Between the two of them, a new toy stands no chance. One dog wants to obliterate it and the other wants to weaponize it. It is a miracle any toy survives the afternoon.
A Day in the Life

We start with our morning walk, the whole crew out on my trail around the acreage, Solo detonating ahead and Jack tucked in at my heel. Then breakfast, see above, allow forty minutes.
After that the day begins, and the two of them split the property between them. I keep the door open to the shop, which is what I call my work kitchen, the separate building where I cook for the blogs. So while I am in there working, Jack is in the kitchen with me, good as gold, a model employee. Solo is outside being king, patrolling the grass, chasing birds, guarding a pond from nothing.
Jack is genuinely well behaved in the kitchen, with one exception, and the exception is Remo’s fault. He does not beg while I cook. He only begs the moment we sit down to eat at the table, because at some point Remo started slipping him food there, and now it is tradition, and now it is my problem.
The afternoon is patrol and destruction, in whatever order the day allows. Somewhere in there a toy dies. Somewhere in there a bird is told off. If a cart moves, Solo chases it and Jack watches in horror. This is the productive part of their day, by which I mean they accomplish nothing and are very proud of it.

By evening the batteries finally start to run down, even Solo’s, which I did not believe was possible for the first several years. Dinner happens with the same laser pointer ceremony as breakfast, because we would not want the King eating like a commoner. Then comes the brief window every dog owner knows, the one where they are suddenly, suspiciously calm, and you realize the whole house has gone quiet.
Night is the only time these two fully agree on anything. Solo abandons the throne, Jack goes off duty from his security post, and both of them end up exactly where they have decided they belong, which is as close to me as physically possible. The King of the Acreage and my personal bodyguard, off the clock at last, twitching through dreams of birds they will never catch and toys they have already killed. It is the only quiet they offer all day, and I take it.
Ground Transportation
We have a golf cart and a larger, more powerful UTV and the dogs have very strong and very opposite feelings about both.

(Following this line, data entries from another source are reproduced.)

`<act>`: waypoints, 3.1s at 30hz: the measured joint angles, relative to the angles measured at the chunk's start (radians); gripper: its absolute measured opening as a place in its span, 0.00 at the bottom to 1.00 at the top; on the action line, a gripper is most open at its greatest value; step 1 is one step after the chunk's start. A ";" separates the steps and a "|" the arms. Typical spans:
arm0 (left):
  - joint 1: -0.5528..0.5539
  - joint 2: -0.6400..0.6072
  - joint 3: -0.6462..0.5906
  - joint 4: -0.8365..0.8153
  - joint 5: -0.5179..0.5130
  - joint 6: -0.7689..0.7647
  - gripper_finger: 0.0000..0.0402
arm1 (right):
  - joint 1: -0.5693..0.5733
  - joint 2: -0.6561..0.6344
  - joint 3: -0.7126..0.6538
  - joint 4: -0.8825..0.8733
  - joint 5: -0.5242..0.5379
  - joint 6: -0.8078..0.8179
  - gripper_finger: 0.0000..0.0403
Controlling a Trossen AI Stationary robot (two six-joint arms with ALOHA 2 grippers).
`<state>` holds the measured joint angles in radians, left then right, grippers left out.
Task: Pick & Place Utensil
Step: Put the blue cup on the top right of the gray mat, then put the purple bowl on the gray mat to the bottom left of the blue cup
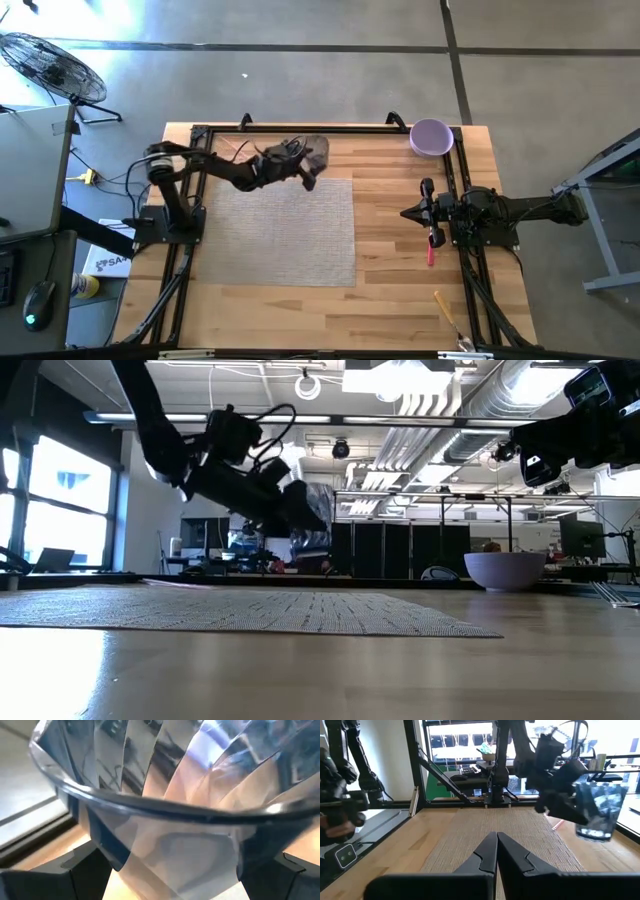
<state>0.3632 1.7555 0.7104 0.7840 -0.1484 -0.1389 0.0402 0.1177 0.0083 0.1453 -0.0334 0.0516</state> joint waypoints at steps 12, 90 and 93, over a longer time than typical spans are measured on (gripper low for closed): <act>-0.189 0.035 0.043 -0.010 0.020 0.069 0.88 | 0.000 0.000 0.000 0.000 0.000 0.000 0.01; -0.304 0.121 0.201 -0.521 -0.239 -0.106 0.95 | 0.000 0.000 0.000 -0.014 0.000 0.000 0.02; -0.316 0.091 0.199 -0.603 -0.301 -0.116 0.95 | 0.000 0.000 0.000 -0.014 0.001 0.000 0.02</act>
<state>0.0476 1.8468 0.9096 0.1813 -0.4497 -0.2547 0.0399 0.1177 0.0082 0.1310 -0.0328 0.0517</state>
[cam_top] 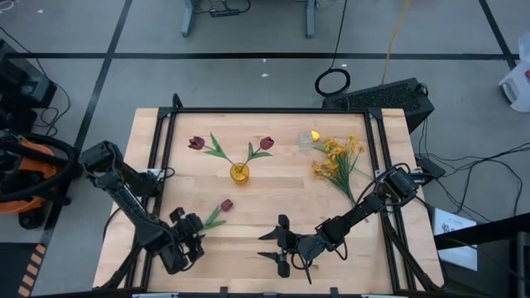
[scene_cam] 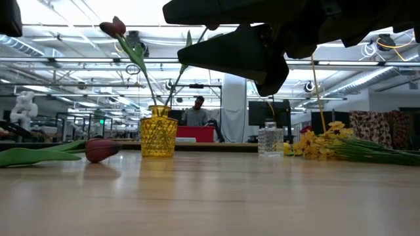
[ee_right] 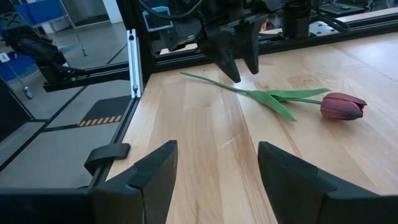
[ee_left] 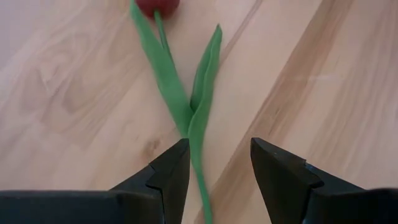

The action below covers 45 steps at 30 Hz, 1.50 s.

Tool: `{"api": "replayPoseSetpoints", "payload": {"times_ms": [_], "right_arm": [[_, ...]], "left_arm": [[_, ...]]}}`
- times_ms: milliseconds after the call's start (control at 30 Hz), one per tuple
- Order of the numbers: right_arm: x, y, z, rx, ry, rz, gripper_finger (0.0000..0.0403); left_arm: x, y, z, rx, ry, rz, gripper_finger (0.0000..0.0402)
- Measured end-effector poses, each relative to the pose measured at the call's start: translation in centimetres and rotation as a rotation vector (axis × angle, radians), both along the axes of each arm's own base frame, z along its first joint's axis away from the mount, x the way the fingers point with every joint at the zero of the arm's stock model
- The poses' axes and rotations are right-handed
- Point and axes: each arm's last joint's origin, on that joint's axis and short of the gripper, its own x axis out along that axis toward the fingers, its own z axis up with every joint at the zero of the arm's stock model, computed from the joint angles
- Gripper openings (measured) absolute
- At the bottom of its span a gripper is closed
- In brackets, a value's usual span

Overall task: Sort flowers into vase by color
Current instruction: Put the violet tulip into the yellow vase

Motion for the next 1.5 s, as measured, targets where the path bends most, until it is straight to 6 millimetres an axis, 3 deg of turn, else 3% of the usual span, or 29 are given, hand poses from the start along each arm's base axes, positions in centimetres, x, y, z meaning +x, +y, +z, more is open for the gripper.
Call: {"api": "replayPoseSetpoints", "payload": {"times_ms": [400, 833, 1367, 1500], "right_arm": [[0.0, 0.0, 0.0, 0.000, 0.000, 0.000, 0.0215], [0.0, 0.0, 0.0, 0.000, -0.001, 0.000, 0.0215], [0.0, 0.0, 0.0, 0.000, -0.001, 0.000, 0.0215], [0.0, 0.0, 0.0, 0.000, -0.001, 0.000, 0.0215]], "left_arm": [[0.0, -0.7, -2.7, 0.002, 0.151, 0.035, 0.0175], [0.2, -0.3, -3.3, 0.017, 0.148, 0.068, 0.0169], [0.5, 0.0, -3.8, 0.010, 0.125, 0.054, 0.0014], [0.5, 0.0, -3.8, 0.002, 0.115, 0.082, 0.0006]]}}
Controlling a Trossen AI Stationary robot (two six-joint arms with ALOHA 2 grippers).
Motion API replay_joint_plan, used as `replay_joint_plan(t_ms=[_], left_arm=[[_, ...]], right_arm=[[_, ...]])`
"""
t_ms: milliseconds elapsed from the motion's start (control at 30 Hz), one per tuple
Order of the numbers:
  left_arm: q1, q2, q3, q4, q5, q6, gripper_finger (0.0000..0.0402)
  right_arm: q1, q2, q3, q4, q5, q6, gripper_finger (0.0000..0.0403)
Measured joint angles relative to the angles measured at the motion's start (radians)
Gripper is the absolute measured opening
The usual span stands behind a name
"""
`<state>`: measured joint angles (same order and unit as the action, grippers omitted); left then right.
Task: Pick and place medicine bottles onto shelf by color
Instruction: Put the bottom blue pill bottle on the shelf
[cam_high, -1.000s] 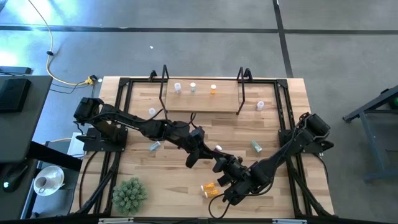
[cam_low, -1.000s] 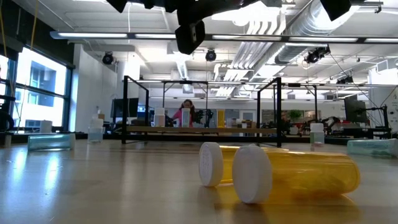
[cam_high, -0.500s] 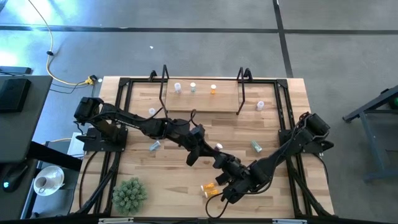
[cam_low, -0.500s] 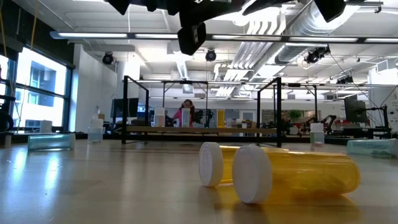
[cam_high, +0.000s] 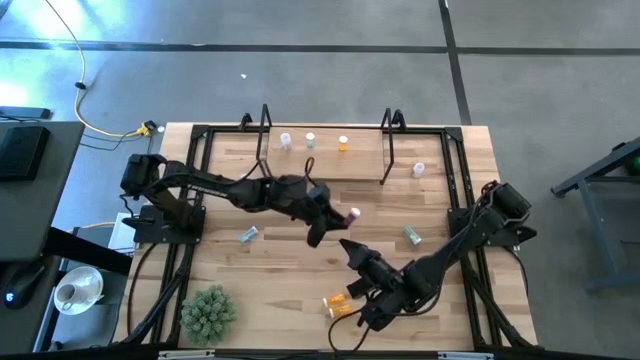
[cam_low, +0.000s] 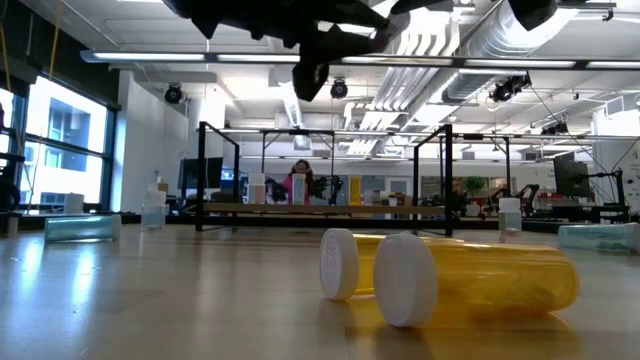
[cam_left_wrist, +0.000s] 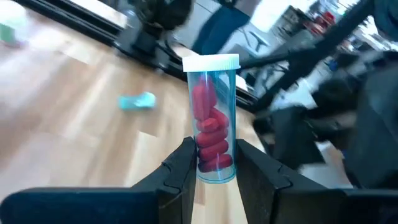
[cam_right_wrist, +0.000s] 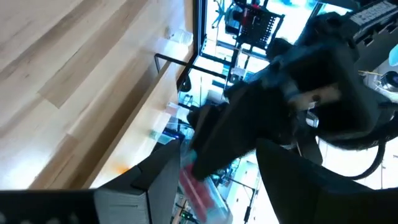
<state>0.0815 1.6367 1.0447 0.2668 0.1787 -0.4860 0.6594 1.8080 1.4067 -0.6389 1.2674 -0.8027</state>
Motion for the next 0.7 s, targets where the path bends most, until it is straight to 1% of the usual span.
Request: replay_joint_plan(t_ms=[167,267,333,433,500,567,633,700], left_arm=[[0.038,-0.001,0.0,0.0,0.015,0.003,0.0086],[0.06,-0.001,0.0,0.0,0.012,0.056,0.0086],[0.073,-0.001,0.0,0.0,0.011,0.09,0.0085],[0.085,-0.001,0.0,0.0,0.008,0.136,0.0085],[0.089,-0.001,0.0,0.0,-0.034,0.177,0.0085],[0.09,-0.001,0.0,0.0,-0.104,0.228,0.0085],[0.091,-0.001,0.0,0.001,-0.164,0.276,0.0085],[0.09,-0.001,0.0,0.0,-0.201,0.309,0.0085]], right_arm=[[-0.002,0.0,0.0,-0.003,0.001,0.017,0.0201],[-0.002,0.0,0.0,-0.005,0.01,0.064,0.0201],[-0.002,0.0,0.0,-0.006,0.031,0.102,0.0201],[-0.002,0.0,0.0,-0.007,0.093,0.131,0.0201],[-0.005,0.0,0.0,-0.007,0.127,0.129,0.0201],[-0.009,0.0,0.0,-0.007,0.146,0.13,0.0201],[-0.017,-0.006,0.0,-0.008,0.15,0.143,0.0201],[-0.03,-0.023,0.0,-0.008,0.149,0.175,0.0201]])
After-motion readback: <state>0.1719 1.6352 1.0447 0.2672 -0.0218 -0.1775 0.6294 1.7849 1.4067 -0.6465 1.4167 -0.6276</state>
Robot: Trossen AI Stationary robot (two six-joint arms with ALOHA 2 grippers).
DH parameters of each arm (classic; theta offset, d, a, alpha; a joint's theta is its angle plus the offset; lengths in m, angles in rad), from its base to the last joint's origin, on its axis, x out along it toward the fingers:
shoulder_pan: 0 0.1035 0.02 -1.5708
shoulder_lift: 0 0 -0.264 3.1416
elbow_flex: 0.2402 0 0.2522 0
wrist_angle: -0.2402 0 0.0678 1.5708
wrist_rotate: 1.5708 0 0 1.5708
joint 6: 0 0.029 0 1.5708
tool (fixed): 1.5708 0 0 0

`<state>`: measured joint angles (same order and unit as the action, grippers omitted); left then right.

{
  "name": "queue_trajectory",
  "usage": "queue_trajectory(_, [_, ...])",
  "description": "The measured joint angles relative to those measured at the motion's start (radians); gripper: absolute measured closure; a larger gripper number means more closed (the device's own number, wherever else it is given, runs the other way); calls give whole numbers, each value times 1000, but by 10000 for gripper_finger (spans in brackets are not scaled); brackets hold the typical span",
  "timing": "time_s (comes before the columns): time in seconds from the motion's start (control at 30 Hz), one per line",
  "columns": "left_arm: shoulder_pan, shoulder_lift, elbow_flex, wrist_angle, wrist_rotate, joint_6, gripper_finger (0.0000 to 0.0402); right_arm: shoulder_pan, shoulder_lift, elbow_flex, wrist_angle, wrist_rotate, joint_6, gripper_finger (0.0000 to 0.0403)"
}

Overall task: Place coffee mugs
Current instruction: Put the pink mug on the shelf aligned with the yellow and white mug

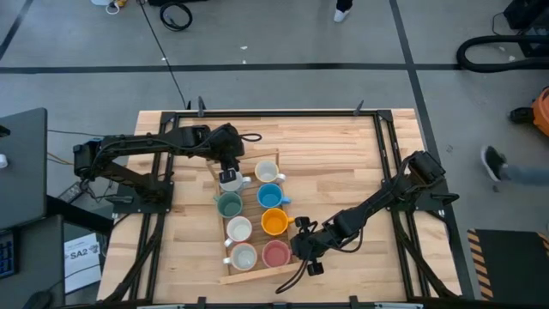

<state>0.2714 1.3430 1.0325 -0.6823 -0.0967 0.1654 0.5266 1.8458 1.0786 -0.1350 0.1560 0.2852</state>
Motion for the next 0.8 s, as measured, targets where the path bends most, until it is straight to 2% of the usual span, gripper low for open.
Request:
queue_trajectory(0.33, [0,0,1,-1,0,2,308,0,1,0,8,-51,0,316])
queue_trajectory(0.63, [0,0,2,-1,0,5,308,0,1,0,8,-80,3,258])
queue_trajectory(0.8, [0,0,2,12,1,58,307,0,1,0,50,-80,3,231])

If we drive either one, Solo chases it. Not casually. He pursues the vehicle at full speed until he can leap aboard and ride shotgun like he owns the fleet, because in his mind he does. Jack, on the other hand, is scared out of his mind of both carts and wants it noted that he considers them death machines and Solo a lunatic for getting in.
Known Nemeses
The acreage has villains, and our employees take them seriously.
There is a weasel. It comes around, it hides, and it drives both dogs completely out of their minds. They bark at it with the focused fury of two animals who have found their life’s purpose.
There are also some wild chickens, currently at large, whereabouts unknown. I have not seen them in a while, but their memory lives on in the hearts of these dogs, who would like another chance.
And of course, the birds. Every bird. All of them. This is the one issue on which Solo and Jack are fully united, the shared belief that every bird on this property is up to something and must be answered.
Closing Notes
Solo believes he runs the acreage. Jack believes he runs me. Neither has produced any paperwork, but both are extremely confident, and honestly, between the laser pointer and the hand feeding, it is not entirely clear who is running whom.
This has been The Dog Report. The employees were informed but declined to comment, as it was nap o’clock.